As a contribution to science education, this book should be useful to undergraduates and graduate students as well as to professional scientists and educators. Although rote memorization of the epistemological obstacles described in this book would serve no purpose, awareness of their existence should prove to be extremely helpful for those who enter the field of physiological psychology. Such awareness should have two main consequences: it should produce a higher likelihood that physiological psychology will continue to develop freely, and it should stimulate reflection about one's own personal convictions regarding science and scientific knowledge. After all, to acquire the worldview of physiological psychology is to learn how to avoid the epistemological obstacles that threaten its development. Regarding general scientific conduct, one may want to read also Merton's short essay on the normative structure of science, where he suggests that four sets of moral/technical imperatives (viz., universalism, communism, disinterestedness, and organized skepticism) comprise the ethos of a contemporary scientist (Merton 1942).

Still in the context of science education, it should be kept in mind that the dialectical nature of scientific investigation forces itself upon my analysis of epistemological obstacles. Thus, on one hand, the objective of this book is to help prospective physiological psychologists obtain a solid base in physiological psychology by adding to their formal education some knowledge of the worldview of physiological psychology. After all, it is only through the assimilation of the scientific worldview and the scientific facts and methodologies that a person becomes a scientist. On the other hand, progress (which is the major distinctive characteristic of science) is obtained by refuting or refining previous knowledge. Consequently, progress is often due to non-conformists, to students who failed to assimilate the rules or refused to follow them. This means that I do not expect any reader to accept every argument in this book. To the dispair of single-minded educators, the bottom line of science education ends up being something like this: "You must learn these rules in order to become a scientist; but if you learn them too well you will be only a mediocre scientist." A necessary feature of the dialectical process is that a new synthesis is obtained at the expense of the denial of a previous thesis.

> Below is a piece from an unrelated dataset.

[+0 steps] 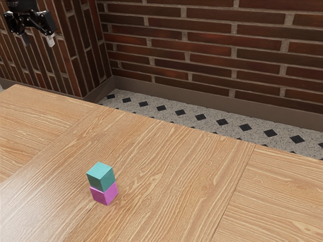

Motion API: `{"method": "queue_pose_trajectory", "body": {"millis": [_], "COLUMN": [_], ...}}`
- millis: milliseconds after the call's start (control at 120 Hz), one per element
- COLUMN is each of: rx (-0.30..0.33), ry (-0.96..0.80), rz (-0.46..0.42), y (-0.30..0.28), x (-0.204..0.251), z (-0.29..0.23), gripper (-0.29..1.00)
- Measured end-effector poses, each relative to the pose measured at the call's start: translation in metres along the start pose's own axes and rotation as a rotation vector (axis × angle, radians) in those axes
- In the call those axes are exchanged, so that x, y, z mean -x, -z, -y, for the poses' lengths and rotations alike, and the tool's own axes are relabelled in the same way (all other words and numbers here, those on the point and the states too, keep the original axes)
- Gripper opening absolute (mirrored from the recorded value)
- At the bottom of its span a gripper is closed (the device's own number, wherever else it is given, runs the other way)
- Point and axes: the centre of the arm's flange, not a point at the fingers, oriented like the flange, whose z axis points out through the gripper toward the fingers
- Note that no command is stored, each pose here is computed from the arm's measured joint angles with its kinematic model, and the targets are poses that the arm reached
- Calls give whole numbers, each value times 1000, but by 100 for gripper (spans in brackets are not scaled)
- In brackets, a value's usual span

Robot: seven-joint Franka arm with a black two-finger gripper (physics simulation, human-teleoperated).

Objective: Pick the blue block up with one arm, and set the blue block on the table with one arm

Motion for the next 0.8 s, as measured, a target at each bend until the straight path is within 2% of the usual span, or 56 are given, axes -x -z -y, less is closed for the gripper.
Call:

As a contribution to philosophy of science, this book has obviously modest goals. For one, no special effort was made to produce an exhaustive list of epistemological obstacles to the development of physiological psychology. Also, other important topics in the philosophy of a science (such as the rigorous description of the ontological lexicon employed by that science, or the detailed analysis of the mechanisms responsible for the generation of new ideas and assimilation of unpredicted discoveries) were not addressed at all in this book. Finally, no attempt was made to evaluate the applicability of the principles found in physiological psychology to other life sciences or other experimental sciences in general. The limited scope of the book may turn out to be its major asset, however. A concise, well-focused monograph is less likely to contain unjustified generalizations and more likely to attract the attention of busy readers who cannot afford to dedicate too many hours to any single book.